* Exercise details
Of the entries below, return only those lines from the line with "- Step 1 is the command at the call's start" to the line with "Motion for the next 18", exactly, both included.
Entries supplied START
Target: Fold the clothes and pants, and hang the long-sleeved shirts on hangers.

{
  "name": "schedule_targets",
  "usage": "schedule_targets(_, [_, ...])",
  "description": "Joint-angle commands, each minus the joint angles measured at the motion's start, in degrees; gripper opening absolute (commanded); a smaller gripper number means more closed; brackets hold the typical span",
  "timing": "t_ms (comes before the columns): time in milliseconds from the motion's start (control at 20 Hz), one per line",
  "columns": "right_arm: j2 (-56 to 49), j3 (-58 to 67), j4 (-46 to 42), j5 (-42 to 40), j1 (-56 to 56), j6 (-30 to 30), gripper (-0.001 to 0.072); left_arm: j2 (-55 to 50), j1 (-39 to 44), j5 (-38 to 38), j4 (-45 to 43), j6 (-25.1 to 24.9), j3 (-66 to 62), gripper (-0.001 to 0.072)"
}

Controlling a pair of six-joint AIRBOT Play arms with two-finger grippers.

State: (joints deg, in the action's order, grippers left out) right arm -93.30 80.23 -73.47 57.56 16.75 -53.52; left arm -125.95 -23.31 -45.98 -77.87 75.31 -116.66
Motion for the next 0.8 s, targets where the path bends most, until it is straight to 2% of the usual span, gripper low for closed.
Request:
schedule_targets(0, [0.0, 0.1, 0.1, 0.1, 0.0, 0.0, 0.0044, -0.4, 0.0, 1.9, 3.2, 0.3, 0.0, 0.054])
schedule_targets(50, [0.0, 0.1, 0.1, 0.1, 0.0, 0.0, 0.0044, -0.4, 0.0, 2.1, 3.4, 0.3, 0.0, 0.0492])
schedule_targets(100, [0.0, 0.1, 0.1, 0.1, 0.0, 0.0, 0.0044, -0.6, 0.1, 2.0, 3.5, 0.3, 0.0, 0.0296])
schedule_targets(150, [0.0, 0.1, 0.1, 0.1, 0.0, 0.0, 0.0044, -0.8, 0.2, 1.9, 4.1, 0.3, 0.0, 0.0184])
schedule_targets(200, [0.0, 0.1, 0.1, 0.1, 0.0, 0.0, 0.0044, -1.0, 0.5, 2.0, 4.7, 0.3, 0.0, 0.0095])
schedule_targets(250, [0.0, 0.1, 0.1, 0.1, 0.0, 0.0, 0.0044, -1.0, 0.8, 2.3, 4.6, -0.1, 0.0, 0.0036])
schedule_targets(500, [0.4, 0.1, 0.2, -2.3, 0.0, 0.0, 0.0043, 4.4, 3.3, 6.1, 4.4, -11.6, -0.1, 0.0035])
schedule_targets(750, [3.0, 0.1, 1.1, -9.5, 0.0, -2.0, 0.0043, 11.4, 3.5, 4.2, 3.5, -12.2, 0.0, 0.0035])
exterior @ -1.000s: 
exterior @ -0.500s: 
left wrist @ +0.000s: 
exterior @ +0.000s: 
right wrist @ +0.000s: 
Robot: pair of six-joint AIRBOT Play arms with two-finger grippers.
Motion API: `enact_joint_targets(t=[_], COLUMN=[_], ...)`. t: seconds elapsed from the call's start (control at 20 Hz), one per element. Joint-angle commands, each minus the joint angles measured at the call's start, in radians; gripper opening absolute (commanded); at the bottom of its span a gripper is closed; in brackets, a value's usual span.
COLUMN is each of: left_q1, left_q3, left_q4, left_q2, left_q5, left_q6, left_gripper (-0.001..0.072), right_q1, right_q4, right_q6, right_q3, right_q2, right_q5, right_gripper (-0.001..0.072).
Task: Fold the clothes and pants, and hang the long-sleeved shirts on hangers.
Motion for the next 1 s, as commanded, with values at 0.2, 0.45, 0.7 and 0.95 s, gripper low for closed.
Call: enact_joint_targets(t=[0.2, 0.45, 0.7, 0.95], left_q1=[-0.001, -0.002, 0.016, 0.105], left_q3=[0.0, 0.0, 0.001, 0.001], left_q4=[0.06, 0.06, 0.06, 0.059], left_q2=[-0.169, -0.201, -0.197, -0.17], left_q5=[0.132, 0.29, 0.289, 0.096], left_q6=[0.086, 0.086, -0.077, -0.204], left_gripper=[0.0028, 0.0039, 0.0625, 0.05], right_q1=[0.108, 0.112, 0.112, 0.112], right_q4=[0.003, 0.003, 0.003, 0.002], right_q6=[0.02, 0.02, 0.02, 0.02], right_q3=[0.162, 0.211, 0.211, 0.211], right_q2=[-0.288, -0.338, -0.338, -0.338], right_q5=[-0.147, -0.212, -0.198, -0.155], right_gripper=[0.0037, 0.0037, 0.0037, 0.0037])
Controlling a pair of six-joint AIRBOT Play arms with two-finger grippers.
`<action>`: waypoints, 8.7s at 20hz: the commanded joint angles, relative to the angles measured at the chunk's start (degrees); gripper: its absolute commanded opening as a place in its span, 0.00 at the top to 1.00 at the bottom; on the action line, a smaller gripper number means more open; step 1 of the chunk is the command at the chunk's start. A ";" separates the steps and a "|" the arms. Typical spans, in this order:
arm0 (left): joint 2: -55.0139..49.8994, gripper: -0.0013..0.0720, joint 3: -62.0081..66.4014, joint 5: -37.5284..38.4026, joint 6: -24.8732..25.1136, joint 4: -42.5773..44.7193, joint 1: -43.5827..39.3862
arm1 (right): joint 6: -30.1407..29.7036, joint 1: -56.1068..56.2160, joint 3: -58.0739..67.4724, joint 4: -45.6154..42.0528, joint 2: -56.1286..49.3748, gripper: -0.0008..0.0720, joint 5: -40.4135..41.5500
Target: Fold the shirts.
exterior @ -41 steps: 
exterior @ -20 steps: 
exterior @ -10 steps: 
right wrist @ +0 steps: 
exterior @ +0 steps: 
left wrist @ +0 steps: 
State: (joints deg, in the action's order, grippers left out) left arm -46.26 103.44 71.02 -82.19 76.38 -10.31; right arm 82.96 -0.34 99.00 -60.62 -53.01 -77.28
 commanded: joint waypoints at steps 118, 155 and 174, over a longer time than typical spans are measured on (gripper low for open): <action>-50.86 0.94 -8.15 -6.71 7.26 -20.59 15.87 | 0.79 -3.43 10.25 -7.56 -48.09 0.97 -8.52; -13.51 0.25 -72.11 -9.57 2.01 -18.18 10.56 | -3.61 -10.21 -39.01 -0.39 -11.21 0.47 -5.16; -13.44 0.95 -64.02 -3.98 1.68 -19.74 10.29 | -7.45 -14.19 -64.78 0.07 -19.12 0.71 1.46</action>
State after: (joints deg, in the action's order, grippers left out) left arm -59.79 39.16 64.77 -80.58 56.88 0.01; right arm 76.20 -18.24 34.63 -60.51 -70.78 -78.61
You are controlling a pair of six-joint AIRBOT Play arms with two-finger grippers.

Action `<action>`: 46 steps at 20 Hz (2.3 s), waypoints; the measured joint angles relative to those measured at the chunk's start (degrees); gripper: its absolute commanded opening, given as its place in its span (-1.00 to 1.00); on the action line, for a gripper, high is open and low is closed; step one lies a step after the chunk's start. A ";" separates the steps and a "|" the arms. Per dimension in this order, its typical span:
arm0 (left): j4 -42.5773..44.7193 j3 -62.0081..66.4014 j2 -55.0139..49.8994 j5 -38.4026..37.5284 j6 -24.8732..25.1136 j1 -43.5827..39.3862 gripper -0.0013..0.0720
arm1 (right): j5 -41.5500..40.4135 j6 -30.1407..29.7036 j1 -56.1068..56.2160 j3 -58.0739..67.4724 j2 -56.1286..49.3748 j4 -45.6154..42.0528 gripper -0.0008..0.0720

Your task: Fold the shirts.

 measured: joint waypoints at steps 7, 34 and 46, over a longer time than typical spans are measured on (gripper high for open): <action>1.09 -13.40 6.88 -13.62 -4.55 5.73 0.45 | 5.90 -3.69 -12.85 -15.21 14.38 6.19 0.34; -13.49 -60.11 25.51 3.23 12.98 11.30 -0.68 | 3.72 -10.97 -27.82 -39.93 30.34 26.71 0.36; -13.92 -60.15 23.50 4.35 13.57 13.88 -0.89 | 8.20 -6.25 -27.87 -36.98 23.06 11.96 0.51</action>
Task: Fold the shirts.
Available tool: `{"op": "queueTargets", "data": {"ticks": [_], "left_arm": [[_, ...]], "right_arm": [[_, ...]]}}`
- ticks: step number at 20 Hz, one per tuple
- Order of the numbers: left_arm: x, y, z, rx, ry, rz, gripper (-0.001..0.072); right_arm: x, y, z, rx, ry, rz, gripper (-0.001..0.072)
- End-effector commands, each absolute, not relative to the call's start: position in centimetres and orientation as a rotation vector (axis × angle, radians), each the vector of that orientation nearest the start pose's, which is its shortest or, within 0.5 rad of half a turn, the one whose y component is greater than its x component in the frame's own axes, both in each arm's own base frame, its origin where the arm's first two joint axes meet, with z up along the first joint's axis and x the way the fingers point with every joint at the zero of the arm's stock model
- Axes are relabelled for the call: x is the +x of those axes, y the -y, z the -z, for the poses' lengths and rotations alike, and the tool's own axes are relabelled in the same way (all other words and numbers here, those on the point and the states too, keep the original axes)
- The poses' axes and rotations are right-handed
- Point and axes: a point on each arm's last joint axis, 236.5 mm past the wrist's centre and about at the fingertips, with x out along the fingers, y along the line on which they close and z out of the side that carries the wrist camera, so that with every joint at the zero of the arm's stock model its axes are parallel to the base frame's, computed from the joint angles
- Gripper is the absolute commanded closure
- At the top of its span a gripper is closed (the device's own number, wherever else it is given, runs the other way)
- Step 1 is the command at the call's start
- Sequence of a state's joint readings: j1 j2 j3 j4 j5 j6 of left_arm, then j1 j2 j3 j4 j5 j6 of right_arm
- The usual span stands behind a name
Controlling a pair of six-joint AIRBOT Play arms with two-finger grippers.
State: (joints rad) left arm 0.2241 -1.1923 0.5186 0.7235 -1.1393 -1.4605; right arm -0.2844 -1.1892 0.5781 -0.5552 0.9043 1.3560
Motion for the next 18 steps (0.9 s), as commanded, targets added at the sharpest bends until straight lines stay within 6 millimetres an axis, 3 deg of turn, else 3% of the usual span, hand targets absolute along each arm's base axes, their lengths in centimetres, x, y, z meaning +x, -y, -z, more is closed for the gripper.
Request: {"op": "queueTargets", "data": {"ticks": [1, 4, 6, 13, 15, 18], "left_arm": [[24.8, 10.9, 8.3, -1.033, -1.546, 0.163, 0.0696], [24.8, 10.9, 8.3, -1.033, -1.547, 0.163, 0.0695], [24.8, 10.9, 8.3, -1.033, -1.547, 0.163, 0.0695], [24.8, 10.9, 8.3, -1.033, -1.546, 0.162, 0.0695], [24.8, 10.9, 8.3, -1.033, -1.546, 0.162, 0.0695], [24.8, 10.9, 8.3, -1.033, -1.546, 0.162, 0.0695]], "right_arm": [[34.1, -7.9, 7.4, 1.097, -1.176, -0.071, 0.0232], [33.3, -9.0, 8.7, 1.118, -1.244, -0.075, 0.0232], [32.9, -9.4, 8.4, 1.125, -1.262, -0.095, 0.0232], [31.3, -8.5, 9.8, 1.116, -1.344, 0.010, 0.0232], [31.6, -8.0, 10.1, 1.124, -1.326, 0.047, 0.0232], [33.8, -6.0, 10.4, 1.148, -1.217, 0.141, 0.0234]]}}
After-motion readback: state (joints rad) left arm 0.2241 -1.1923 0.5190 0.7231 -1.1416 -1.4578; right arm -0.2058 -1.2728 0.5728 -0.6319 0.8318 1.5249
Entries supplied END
* Output below
- Step 1 is the command at the call's start
- Sequence of a state's joint readings: j1 j2 j3 j4 j5 j6 of left_arm, then j1 j2 j3 j4 j5 j6 of right_arm
- The usual span stands behind a name
Controlling a pair of six-joint AIRBOT Play arms with two-finger grippers.
State: (joints rad) left arm 0.2241 -1.1923 0.5186 0.7235 -1.1393 -1.4605; right arm -0.2844 -1.1892 0.5781 -0.5552 0.9043 1.3560
Motion for the next 18 steps (0.9 s), as commanded, targets added at the sharpest bends until straight lines stay within 6 millimetres an axis, 3 deg of turn, else 3% of the usual span, hand targets absolute along each arm's base axes, their lengths in centimetres, x, y, z meaning +x, -y, -z, more is closed for the gripper.

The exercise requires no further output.